(Stored data)
::::

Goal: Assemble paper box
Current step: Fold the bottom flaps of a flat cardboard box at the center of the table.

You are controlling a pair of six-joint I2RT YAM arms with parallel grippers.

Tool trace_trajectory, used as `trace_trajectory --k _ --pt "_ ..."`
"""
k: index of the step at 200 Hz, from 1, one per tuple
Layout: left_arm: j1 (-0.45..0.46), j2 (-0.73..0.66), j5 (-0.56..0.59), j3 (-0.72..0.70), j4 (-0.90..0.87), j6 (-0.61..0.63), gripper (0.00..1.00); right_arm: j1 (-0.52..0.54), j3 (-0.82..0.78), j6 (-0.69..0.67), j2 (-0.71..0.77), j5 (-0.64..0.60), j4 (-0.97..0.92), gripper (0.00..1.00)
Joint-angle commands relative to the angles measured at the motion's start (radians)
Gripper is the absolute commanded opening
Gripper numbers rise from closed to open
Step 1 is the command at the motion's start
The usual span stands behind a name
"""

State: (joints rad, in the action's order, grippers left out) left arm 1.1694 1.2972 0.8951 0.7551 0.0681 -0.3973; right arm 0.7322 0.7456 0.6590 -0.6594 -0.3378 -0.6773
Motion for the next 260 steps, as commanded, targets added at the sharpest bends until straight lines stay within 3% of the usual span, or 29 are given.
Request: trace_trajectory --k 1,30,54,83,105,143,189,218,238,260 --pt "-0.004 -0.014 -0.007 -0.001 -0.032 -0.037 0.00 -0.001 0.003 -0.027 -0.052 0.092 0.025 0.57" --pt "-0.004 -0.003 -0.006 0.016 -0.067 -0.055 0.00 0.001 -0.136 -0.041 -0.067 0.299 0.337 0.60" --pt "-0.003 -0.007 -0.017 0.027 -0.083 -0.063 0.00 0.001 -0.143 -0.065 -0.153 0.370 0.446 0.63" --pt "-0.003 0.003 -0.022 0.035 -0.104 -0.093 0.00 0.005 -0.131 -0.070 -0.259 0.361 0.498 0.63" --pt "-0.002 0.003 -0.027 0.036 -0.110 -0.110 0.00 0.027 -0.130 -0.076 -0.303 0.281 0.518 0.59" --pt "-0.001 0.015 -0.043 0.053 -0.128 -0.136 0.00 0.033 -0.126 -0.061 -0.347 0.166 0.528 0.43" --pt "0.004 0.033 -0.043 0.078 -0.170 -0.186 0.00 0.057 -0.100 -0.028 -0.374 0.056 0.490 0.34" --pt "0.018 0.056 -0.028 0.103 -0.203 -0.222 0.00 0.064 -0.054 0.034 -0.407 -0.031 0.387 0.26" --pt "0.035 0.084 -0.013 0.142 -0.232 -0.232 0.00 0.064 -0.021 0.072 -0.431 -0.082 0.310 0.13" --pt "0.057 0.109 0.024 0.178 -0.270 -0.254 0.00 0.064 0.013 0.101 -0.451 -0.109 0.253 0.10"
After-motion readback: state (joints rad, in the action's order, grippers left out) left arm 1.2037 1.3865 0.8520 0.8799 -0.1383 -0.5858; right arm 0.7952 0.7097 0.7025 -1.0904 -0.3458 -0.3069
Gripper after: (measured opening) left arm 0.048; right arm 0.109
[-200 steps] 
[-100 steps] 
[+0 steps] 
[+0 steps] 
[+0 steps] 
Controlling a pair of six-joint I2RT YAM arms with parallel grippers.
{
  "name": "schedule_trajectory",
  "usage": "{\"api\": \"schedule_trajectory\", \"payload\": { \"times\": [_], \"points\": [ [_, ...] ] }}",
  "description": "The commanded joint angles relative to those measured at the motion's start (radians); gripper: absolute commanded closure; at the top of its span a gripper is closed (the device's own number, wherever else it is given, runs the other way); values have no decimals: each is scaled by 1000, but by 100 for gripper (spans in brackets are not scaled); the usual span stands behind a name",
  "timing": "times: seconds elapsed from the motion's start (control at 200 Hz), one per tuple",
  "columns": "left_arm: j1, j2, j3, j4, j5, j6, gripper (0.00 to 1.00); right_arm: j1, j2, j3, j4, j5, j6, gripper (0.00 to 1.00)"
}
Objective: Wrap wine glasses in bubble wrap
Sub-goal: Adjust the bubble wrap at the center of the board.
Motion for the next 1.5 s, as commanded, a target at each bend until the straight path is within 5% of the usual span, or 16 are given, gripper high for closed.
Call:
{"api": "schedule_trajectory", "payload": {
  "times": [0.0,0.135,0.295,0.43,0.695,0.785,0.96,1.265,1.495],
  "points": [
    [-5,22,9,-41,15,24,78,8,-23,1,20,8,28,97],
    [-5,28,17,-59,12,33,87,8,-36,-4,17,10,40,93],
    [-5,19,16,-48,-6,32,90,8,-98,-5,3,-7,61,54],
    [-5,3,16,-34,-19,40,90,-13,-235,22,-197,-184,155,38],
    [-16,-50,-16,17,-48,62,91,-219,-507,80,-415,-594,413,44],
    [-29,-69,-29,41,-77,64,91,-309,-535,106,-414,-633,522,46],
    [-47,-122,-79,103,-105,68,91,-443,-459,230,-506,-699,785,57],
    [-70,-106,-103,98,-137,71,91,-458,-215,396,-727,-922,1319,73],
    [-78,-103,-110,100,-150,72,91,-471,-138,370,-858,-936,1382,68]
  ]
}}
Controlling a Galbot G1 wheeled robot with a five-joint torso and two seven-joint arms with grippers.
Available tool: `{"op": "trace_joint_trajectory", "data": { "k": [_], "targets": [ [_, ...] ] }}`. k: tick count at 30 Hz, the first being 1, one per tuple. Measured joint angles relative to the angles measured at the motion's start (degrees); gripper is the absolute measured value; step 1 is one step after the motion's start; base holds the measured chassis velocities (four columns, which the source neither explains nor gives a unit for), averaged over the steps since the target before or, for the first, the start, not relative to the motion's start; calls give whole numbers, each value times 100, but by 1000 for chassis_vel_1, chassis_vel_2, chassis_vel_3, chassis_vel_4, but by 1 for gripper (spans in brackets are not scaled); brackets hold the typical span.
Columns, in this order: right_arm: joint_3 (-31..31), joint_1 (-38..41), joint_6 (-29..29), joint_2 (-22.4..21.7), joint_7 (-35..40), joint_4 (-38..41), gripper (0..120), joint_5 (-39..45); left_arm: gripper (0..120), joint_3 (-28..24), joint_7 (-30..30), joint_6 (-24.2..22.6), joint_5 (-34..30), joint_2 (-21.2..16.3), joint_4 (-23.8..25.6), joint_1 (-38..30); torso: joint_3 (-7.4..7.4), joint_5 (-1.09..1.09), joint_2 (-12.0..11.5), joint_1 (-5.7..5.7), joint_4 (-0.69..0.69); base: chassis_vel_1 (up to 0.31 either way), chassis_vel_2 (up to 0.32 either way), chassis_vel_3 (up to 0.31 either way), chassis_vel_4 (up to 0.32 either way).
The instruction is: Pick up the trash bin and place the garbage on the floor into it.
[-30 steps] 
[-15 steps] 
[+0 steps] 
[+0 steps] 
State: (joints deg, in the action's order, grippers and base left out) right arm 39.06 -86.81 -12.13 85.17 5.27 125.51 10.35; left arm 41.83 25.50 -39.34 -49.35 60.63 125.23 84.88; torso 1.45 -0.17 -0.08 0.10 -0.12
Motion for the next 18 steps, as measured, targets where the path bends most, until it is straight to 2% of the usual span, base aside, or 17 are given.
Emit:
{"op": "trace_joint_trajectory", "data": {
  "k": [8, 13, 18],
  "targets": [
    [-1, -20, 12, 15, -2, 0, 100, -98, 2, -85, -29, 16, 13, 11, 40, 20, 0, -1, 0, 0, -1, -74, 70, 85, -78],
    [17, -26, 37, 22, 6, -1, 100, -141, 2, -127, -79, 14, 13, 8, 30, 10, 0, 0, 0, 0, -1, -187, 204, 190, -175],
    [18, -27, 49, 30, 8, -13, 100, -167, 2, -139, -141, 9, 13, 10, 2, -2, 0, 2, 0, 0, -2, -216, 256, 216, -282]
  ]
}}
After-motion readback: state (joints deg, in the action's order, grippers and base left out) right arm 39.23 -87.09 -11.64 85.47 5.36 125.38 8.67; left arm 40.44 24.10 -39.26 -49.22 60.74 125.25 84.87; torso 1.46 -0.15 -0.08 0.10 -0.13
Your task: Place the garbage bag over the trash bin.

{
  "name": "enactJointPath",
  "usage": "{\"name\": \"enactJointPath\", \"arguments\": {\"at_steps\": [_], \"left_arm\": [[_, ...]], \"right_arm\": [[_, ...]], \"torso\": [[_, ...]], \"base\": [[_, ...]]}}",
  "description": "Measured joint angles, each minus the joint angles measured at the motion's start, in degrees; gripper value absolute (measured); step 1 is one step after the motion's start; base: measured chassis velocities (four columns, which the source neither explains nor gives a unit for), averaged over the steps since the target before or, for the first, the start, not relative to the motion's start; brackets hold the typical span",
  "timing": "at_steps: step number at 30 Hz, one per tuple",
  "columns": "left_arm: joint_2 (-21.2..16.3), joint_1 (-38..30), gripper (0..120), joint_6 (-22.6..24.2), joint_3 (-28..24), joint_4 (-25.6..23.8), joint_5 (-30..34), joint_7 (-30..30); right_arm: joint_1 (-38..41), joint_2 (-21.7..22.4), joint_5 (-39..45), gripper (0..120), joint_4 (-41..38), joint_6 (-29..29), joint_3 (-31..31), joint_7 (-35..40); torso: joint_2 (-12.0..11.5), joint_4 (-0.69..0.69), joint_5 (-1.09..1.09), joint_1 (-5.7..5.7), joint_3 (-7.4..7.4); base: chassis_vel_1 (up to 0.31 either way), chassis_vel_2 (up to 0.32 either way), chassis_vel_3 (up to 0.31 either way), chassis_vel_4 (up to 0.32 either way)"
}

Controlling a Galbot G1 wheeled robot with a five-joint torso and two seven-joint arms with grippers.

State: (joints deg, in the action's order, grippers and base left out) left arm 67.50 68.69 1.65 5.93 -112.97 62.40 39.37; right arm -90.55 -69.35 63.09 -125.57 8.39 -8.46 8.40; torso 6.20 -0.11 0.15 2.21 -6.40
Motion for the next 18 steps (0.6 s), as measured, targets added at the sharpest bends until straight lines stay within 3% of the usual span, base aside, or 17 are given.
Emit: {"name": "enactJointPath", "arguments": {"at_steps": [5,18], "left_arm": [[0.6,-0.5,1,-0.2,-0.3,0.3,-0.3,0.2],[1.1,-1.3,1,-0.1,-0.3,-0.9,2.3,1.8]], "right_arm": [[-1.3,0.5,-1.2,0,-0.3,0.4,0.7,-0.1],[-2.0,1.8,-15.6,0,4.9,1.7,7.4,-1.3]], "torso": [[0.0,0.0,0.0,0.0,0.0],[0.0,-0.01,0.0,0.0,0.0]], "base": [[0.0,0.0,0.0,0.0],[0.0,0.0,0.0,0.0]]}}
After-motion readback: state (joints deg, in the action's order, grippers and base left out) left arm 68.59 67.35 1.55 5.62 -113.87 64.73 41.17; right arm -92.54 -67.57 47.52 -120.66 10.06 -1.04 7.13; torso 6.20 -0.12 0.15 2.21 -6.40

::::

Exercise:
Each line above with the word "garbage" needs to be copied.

Reply to the exercise:
The instruction is: Pick up the trash bin and place the garbage on the floor into it.
Your task: Place the garbage bag over the trash bin.

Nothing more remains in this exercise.